Read Speechless Online

Authors: Elissa Abbot

Speechless (13 page)

You will.

Eva let go of her mental berating of herself, allowed the
soul-to-soul embrace Stone offered and relaxed into the safety he offered. A
moment later she was asleep.

Chapter Fourteen

 

Stone lay awake and watched Eva sleeping, wishing he could
offer her the normalcy she wanted, even needed. But the chances of that were
slim—even if Smith and Cronen were convicted and put away for life, they would
still have a long reach outside of prison, through old connections and new ones.
He had to backpedal, prepare himself for the day she decided that she didn’t
love him enough for a life of constant alertness and frequent relocations. He
slowly pulled his mental and physical arms back, loosening his holds on her.
She muttered and shifted in her sleep, then settled again and Stone turned onto
his side, his back to her and tried to sleep.
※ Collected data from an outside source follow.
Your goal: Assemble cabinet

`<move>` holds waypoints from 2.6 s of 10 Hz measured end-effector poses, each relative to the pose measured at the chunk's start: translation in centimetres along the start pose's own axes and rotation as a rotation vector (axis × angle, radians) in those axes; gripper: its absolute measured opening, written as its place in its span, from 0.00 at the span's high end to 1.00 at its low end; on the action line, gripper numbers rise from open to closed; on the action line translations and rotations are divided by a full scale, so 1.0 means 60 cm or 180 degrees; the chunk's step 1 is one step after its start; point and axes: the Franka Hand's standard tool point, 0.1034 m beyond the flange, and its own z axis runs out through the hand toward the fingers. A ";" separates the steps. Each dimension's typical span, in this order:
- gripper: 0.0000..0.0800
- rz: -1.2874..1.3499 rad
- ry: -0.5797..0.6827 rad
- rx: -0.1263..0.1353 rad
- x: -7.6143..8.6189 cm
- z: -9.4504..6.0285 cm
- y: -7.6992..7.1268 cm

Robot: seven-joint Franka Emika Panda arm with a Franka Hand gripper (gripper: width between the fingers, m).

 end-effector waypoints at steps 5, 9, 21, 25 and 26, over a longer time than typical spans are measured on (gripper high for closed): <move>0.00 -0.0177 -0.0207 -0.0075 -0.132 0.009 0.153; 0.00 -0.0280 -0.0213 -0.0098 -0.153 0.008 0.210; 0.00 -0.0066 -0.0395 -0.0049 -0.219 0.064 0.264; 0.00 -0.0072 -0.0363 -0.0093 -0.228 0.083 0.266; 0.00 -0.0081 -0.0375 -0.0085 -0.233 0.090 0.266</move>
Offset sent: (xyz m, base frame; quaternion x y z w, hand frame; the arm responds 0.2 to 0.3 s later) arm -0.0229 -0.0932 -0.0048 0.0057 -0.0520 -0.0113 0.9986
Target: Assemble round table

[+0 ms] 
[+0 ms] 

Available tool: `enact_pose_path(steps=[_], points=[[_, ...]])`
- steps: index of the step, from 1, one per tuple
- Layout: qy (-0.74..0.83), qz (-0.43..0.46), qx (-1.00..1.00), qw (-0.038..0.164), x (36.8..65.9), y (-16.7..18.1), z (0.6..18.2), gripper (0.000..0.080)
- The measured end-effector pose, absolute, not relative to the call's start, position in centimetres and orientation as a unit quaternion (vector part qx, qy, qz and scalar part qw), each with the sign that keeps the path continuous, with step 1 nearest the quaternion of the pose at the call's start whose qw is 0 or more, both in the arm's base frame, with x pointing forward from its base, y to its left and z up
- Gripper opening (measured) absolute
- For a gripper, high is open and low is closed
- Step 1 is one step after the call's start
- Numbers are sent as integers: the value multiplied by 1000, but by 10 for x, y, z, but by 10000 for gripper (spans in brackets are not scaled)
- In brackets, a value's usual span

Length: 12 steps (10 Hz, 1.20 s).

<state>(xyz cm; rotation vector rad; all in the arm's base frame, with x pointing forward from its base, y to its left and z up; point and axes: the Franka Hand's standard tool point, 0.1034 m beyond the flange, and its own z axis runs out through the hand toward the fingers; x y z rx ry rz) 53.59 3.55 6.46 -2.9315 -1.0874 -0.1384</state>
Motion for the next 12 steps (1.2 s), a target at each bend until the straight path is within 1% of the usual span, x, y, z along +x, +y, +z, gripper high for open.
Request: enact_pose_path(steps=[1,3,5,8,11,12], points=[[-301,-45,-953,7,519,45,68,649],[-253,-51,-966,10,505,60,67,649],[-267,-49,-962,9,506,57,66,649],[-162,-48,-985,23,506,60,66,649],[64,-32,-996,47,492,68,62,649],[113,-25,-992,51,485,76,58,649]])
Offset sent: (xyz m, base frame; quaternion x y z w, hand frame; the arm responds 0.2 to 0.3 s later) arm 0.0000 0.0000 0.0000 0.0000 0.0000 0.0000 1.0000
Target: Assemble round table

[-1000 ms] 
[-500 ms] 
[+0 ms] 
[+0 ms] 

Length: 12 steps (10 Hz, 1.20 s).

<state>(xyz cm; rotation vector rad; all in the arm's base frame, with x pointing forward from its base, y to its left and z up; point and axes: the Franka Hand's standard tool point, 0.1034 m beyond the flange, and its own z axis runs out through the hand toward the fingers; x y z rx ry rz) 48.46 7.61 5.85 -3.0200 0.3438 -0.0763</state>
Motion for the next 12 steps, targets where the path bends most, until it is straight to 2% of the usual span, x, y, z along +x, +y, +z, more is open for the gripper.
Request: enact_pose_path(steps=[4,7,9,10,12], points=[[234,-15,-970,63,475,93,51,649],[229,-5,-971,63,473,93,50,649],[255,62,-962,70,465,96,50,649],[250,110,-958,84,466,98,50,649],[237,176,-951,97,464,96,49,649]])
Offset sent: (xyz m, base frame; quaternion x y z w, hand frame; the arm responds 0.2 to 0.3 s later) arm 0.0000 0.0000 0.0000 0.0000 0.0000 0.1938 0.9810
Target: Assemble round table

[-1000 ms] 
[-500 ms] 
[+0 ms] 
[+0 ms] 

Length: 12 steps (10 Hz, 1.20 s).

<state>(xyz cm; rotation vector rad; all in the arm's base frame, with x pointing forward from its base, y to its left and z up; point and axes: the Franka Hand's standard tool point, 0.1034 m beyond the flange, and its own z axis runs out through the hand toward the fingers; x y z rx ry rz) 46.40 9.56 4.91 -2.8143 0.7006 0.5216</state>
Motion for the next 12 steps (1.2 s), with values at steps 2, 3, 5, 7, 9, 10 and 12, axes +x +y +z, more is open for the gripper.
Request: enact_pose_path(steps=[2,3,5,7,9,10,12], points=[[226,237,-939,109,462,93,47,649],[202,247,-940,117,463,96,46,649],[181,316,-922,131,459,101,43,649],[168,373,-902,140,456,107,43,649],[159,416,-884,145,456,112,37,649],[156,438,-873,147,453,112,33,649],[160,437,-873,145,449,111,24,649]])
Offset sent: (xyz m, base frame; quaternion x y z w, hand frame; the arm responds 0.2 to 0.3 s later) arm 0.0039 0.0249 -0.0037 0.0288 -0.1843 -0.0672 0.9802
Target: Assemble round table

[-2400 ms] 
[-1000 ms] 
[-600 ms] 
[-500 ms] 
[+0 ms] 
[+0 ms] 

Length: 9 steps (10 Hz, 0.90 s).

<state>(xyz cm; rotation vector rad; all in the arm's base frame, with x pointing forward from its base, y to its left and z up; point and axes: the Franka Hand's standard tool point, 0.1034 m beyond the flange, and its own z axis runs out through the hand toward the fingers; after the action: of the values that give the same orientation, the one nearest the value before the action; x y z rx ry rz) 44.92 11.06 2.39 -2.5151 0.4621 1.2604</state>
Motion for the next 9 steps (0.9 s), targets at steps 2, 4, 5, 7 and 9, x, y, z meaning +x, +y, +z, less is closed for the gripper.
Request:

He had no illusions that he really could back off any more
than he’d been able to before, when the stakes had seemed so much higher. If he
hadn’t been able to stay away from her when their lives were at risk, what made
him think he could do it when it was his heart he had to worry about?

He woke early, despite the excitement of the night before.
He’d slept in his jeans and he padded quietly downstairs to retrieve the rest
of his clothes. David, in Stone’s place on the couch, muttered a morning
greeting as Stone bent to pick up his bag. Stone answered with a quiet “good
morning” and turned to go back up to the bedroom.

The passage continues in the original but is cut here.